Fig. 6. JAG1 activation by LOSS leads to inhibition of endothelial repair.

Fig. 6.

(A to C) HCAECs were exposed to LOSS and treated with α-JAG1 blocking antibody or control isotype-matched antibodies for 48 hours before bulk RNA-seq. (A) Functional annotation clustering of the genes up-regulated (in magenta) and down-regulated (in cyan) in response to α-JAG1 (P < 0.05) using DAVID. Clusters with the highest enrichment score are shown. EGF, epidermal growth factor. (B) Genes associated with cell cycle are up-regulated following blockade with α-JAG1. Volcano plot displaying differentially expressed genes between JAG1 blockade and control samples. The y axis is the mean expression value of −log10 (P value), and the x axis displays the log2 fold change value. Significantly differentially expressed genes with a functional enrichment for the cell cycle are labeled and highlighted in red. (C) Heatmap showing the expression of proliferation-associated genes. Gene expression levels were normalized so that the highest expression is set to 100% and the lowest expression to 0 (n = 3). HCAECs were treated with α-JAG1 blocking antibody or control isotype-matched antibodies (n = 5) (D) or were treated with NOTCH4 siRNA or with scrambled nontargeting sequences (SCR; n = 3) (E).
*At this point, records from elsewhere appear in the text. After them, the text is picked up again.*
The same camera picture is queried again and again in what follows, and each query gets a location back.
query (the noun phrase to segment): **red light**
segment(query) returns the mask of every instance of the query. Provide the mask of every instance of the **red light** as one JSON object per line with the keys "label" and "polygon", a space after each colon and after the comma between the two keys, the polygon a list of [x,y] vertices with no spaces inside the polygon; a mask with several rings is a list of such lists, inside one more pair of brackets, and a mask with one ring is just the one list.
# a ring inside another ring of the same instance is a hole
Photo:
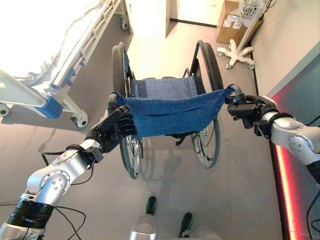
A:
{"label": "red light", "polygon": [[276,155],[278,158],[279,168],[280,168],[280,175],[281,175],[281,182],[282,182],[282,189],[285,201],[285,208],[286,208],[286,216],[288,221],[288,228],[289,228],[289,236],[290,240],[299,240],[301,239],[301,235],[299,237],[297,231],[297,223],[298,219],[294,212],[294,198],[293,198],[293,189],[290,187],[289,182],[289,173],[287,171],[288,167],[286,166],[286,158],[284,156],[284,152],[282,147],[276,145]]}

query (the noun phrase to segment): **cardboard box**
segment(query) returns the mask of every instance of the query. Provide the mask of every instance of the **cardboard box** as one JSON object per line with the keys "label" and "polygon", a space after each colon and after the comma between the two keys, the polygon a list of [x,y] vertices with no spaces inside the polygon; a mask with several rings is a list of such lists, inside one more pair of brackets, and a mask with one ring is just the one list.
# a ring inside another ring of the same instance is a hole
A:
{"label": "cardboard box", "polygon": [[[245,46],[260,27],[262,21],[257,21],[253,27]],[[222,44],[229,44],[229,40],[233,39],[236,45],[239,45],[242,37],[245,35],[247,27],[241,23],[239,19],[239,3],[235,1],[225,0],[221,10],[218,25],[216,27],[216,41]]]}

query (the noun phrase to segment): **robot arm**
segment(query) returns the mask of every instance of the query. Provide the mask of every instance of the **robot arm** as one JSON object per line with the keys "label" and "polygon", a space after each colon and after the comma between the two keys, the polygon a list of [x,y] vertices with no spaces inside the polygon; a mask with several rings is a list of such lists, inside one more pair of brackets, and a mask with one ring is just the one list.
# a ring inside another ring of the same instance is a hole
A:
{"label": "robot arm", "polygon": [[242,119],[246,129],[254,127],[257,136],[288,149],[320,184],[320,127],[305,126],[290,114],[279,113],[276,103],[267,97],[246,96],[236,85],[230,88],[236,93],[226,99],[233,119]]}
{"label": "robot arm", "polygon": [[25,193],[0,228],[0,240],[42,240],[54,207],[72,182],[99,163],[102,154],[114,149],[123,137],[137,134],[128,111],[127,105],[108,107],[109,116],[92,127],[83,143],[68,146],[51,164],[29,177]]}

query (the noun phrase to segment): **cable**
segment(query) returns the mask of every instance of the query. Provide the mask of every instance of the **cable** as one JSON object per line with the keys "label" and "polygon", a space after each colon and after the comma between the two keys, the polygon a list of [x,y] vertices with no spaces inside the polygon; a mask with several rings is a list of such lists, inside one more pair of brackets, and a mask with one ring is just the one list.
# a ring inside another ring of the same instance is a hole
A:
{"label": "cable", "polygon": [[265,13],[267,13],[269,11],[270,8],[272,8],[276,3],[277,1],[275,1],[272,5],[272,0],[269,0],[266,5],[265,5],[265,11],[264,13],[261,15],[261,17],[259,17],[259,21],[262,21],[264,19],[264,16],[265,16]]}
{"label": "cable", "polygon": [[[79,210],[76,210],[76,209],[73,209],[73,208],[69,208],[69,207],[65,207],[65,206],[55,206],[54,207],[59,213],[61,213],[62,216],[64,216],[64,218],[69,222],[69,224],[71,225],[73,231],[74,231],[74,234],[72,234],[67,240],[70,240],[74,235],[76,235],[76,237],[78,238],[78,240],[82,240],[81,237],[79,236],[78,234],[78,231],[80,230],[80,228],[84,225],[85,221],[86,221],[86,214],[84,214],[82,211],[79,211]],[[76,230],[75,226],[73,225],[73,223],[69,220],[69,218],[59,209],[68,209],[68,210],[71,210],[71,211],[75,211],[75,212],[78,212],[80,214],[82,214],[84,216],[83,218],[83,221],[80,225],[80,227]]]}
{"label": "cable", "polygon": [[49,166],[49,162],[48,162],[48,160],[47,160],[47,158],[46,158],[46,155],[61,155],[61,154],[63,154],[63,153],[64,153],[64,151],[57,151],[57,152],[45,152],[45,151],[43,151],[43,152],[41,153],[41,157],[42,157],[45,165],[46,165],[46,166]]}
{"label": "cable", "polygon": [[9,204],[0,204],[0,207],[4,207],[4,206],[16,206],[16,203],[9,203]]}
{"label": "cable", "polygon": [[320,218],[319,218],[319,219],[316,219],[316,220],[313,220],[313,221],[311,222],[311,227],[313,228],[313,230],[315,230],[315,231],[317,231],[318,233],[320,233],[320,228],[315,227],[315,224],[316,224],[317,222],[320,222]]}
{"label": "cable", "polygon": [[313,124],[315,121],[317,121],[318,119],[320,119],[320,115],[317,116],[315,119],[313,119],[311,122],[309,122],[308,124],[306,124],[306,126],[310,126],[311,124]]}
{"label": "cable", "polygon": [[[42,153],[41,153],[41,157],[42,157],[45,165],[46,165],[46,166],[49,166],[49,162],[48,162],[48,160],[47,160],[47,158],[46,158],[46,155],[61,155],[61,154],[63,154],[63,153],[64,153],[64,151],[42,152]],[[78,182],[78,183],[73,183],[73,184],[71,184],[71,186],[80,185],[80,184],[85,184],[86,182],[88,182],[88,181],[92,178],[92,176],[94,175],[94,165],[95,165],[95,162],[92,162],[91,174],[90,174],[90,176],[89,176],[89,178],[88,178],[87,180],[82,181],[82,182]]]}
{"label": "cable", "polygon": [[95,166],[95,162],[93,161],[92,167],[91,167],[91,174],[87,180],[82,181],[82,182],[78,182],[78,183],[72,183],[71,186],[85,184],[86,182],[88,182],[92,178],[92,176],[94,175],[94,166]]}
{"label": "cable", "polygon": [[308,233],[309,233],[309,237],[310,240],[314,240],[314,237],[312,236],[311,233],[311,229],[310,229],[310,221],[309,221],[309,215],[310,215],[310,211],[313,207],[313,205],[315,204],[315,202],[317,201],[318,197],[320,196],[320,191],[317,193],[317,195],[314,197],[313,201],[310,203],[310,206],[308,207],[308,210],[306,211],[306,226],[308,228]]}

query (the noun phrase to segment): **white bedsheet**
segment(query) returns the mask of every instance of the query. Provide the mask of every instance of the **white bedsheet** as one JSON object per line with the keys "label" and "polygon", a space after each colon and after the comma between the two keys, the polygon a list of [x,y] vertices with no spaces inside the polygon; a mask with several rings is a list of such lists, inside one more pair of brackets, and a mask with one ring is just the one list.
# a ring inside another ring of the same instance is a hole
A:
{"label": "white bedsheet", "polygon": [[53,80],[102,5],[110,2],[0,1],[0,69],[26,86],[44,75]]}

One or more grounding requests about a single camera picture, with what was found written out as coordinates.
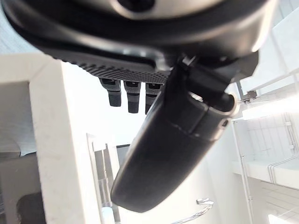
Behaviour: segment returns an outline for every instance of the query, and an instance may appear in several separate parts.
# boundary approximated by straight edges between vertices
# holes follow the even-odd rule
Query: white wall
[[[241,81],[244,94],[284,79],[291,72],[298,73],[296,70],[299,68],[299,30],[296,27],[299,8],[296,2],[292,1],[291,4],[290,1],[281,1],[279,13],[285,14],[284,19],[272,29],[271,35],[260,49],[260,62],[253,77]],[[290,77],[267,86],[261,93],[292,83],[294,79]]]
[[[242,179],[233,173],[232,160],[237,160],[232,126],[206,156],[215,202],[222,224],[249,224]]]

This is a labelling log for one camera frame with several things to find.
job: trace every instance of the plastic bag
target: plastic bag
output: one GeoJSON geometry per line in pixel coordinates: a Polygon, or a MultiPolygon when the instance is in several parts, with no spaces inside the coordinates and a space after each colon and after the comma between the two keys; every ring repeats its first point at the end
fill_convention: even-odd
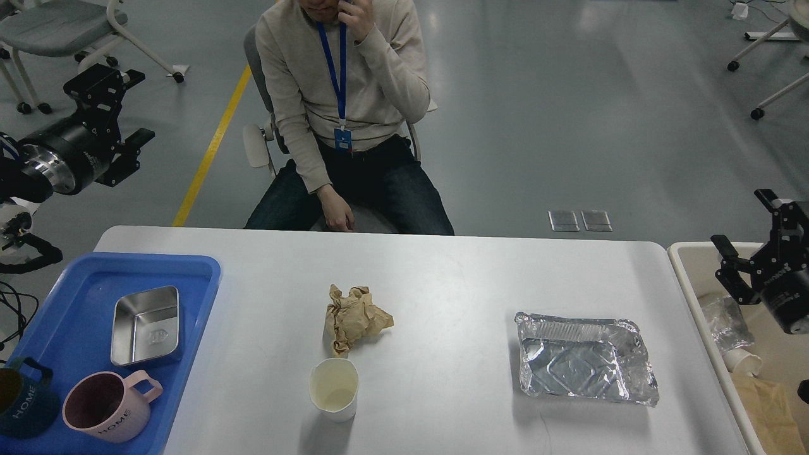
{"type": "Polygon", "coordinates": [[[756,342],[756,338],[744,322],[741,308],[730,296],[719,294],[706,296],[700,299],[700,304],[711,335],[722,355],[756,342]]]}

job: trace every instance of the blue tray
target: blue tray
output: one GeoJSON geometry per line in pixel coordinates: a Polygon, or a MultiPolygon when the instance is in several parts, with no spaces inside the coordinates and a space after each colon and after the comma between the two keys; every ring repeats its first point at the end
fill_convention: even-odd
{"type": "MultiPolygon", "coordinates": [[[[220,271],[219,263],[207,256],[90,253],[71,262],[11,356],[33,357],[52,368],[51,388],[62,402],[76,383],[94,372],[112,371],[123,377],[131,373],[109,360],[115,303],[127,294],[169,285],[177,288],[183,358],[178,363],[146,368],[163,385],[163,394],[151,403],[149,423],[134,439],[111,444],[75,432],[65,425],[60,412],[53,425],[35,438],[14,440],[0,436],[0,453],[161,453],[214,304],[220,271]]],[[[29,368],[23,367],[22,372],[35,380],[39,378],[29,368]]]]}

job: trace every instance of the mug handle
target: mug handle
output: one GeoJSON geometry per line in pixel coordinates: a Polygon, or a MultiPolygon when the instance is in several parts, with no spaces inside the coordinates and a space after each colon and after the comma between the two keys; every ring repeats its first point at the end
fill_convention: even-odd
{"type": "Polygon", "coordinates": [[[158,381],[152,379],[151,376],[146,374],[146,372],[143,370],[137,370],[136,372],[127,376],[126,379],[124,379],[124,385],[128,389],[131,389],[141,381],[149,381],[149,384],[152,384],[152,389],[143,394],[146,402],[153,402],[155,398],[159,397],[160,394],[163,393],[163,386],[160,385],[158,381]]]}
{"type": "Polygon", "coordinates": [[[50,381],[53,379],[53,370],[48,367],[43,367],[31,357],[17,357],[16,359],[10,361],[7,366],[16,372],[19,372],[19,369],[23,366],[23,364],[40,371],[40,384],[44,385],[45,387],[50,385],[50,381]]]}

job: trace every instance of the man's right hand
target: man's right hand
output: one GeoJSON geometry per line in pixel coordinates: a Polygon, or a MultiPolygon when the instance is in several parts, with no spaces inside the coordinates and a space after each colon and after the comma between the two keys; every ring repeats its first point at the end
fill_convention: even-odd
{"type": "Polygon", "coordinates": [[[354,213],[333,186],[323,185],[318,188],[317,197],[320,199],[329,229],[338,232],[354,232],[354,213]]]}

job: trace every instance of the yellow floor line
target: yellow floor line
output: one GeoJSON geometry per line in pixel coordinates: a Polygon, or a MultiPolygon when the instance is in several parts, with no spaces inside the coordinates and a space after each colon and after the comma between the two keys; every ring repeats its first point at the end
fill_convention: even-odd
{"type": "Polygon", "coordinates": [[[194,201],[197,200],[197,195],[200,192],[202,183],[208,175],[208,169],[210,169],[216,152],[219,150],[219,144],[222,143],[222,137],[224,137],[227,127],[231,123],[236,107],[239,106],[239,101],[242,99],[242,94],[248,84],[248,80],[250,80],[250,67],[245,66],[242,78],[239,79],[239,83],[236,84],[236,89],[233,91],[231,101],[227,104],[227,109],[225,109],[225,113],[222,115],[222,120],[219,121],[219,127],[217,127],[214,137],[210,140],[208,151],[202,158],[199,169],[197,169],[197,175],[195,175],[194,180],[191,181],[191,186],[189,186],[188,192],[185,194],[185,199],[183,199],[183,203],[180,205],[180,210],[177,211],[177,216],[174,218],[174,223],[172,223],[173,227],[177,228],[185,225],[188,213],[191,212],[191,207],[193,207],[194,201]]]}

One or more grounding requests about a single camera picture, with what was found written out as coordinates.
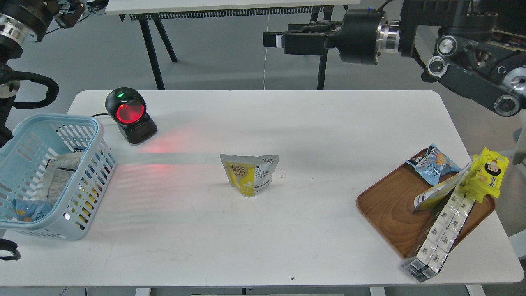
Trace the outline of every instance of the red scanner light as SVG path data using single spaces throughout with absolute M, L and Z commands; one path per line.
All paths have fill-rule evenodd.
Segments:
M 137 122 L 144 115 L 144 105 L 139 101 L 130 101 L 117 108 L 117 119 L 124 124 Z

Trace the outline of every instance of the desk in background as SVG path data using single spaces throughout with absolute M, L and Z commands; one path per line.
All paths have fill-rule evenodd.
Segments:
M 139 21 L 157 89 L 164 90 L 163 77 L 157 61 L 148 20 L 154 21 L 168 55 L 171 61 L 175 63 L 177 56 L 161 22 L 162 19 L 311 13 L 310 20 L 316 21 L 320 12 L 324 12 L 324 19 L 330 19 L 334 4 L 343 4 L 347 10 L 349 4 L 358 3 L 360 0 L 110 0 L 105 12 L 109 15 L 118 14 L 122 20 L 126 14 L 129 14 L 132 20 Z M 324 86 L 326 63 L 327 55 L 320 57 L 319 90 L 322 90 Z
M 68 113 L 105 113 L 108 93 L 82 92 Z M 159 127 L 145 143 L 128 144 L 112 119 L 98 117 L 118 166 L 88 233 L 64 242 L 7 231 L 22 259 L 2 263 L 0 286 L 419 284 L 356 198 L 430 143 L 469 162 L 437 93 L 141 93 Z M 243 197 L 220 153 L 279 154 L 272 185 Z M 522 278 L 493 212 L 425 284 Z

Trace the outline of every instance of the blue snack bag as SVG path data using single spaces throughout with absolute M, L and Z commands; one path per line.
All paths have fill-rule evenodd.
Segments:
M 47 201 L 14 199 L 11 204 L 19 221 L 32 222 L 45 217 L 53 207 Z
M 406 161 L 432 186 L 437 185 L 440 177 L 449 172 L 460 172 L 462 169 L 449 157 L 440 152 L 435 144 L 431 144 L 422 157 Z

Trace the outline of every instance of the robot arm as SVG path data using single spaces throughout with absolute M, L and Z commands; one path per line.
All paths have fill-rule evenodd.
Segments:
M 390 22 L 384 11 L 350 9 L 342 21 L 289 24 L 286 32 L 264 32 L 264 46 L 320 56 L 337 48 L 343 62 L 368 65 L 376 65 L 382 52 L 399 52 L 422 66 L 424 81 L 437 81 L 501 116 L 515 115 L 526 108 L 526 38 L 495 32 L 497 14 L 480 12 L 474 4 L 404 0 L 400 21 Z M 414 46 L 418 26 L 441 27 L 434 56 L 426 63 Z
M 29 72 L 13 71 L 7 66 L 10 58 L 20 58 L 24 40 L 40 42 L 53 19 L 60 27 L 73 27 L 84 12 L 80 0 L 68 0 L 69 9 L 59 13 L 57 0 L 2 0 L 0 1 L 0 147 L 13 136 L 5 127 L 11 108 L 41 108 L 57 97 L 58 85 L 51 78 Z M 21 80 L 29 80 L 48 87 L 43 100 L 15 102 Z

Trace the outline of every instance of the stacked snack boxes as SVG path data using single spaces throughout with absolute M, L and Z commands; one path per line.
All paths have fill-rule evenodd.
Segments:
M 474 200 L 454 190 L 434 210 L 402 269 L 419 282 L 437 275 L 464 226 Z
Cultures were exposed to LOSS for 72 hours, and proliferation was quantified by immunofluorescence staining using antibodies against proliferating cell nuclear antigen (PCNA) (yellow). Differences between means were analyzed using paired t tests. Scale bars, 50 μm. (F) EC proliferation at an LOSS region of the aorta (inner curvature of arch) was quantified in control (n = 5) versus Jag1ECKO (n = 8) mice 2 weeks after tamoxifen injection by en face immunostaining using antibodies against Ki67 (yellow). Endothelium was costained (anti-CDH5; EC; cyan), and nuclei were detected using 4′,6-diamidino-2-phenylindole (DNA; magenta). Representative images are shown. The proportion of proliferative Ki67-positive cells (center) and the average total cell count per field of view (right) were calculated. Differences between means were analyzed using unpaired t test. Scale bars, 10 μm.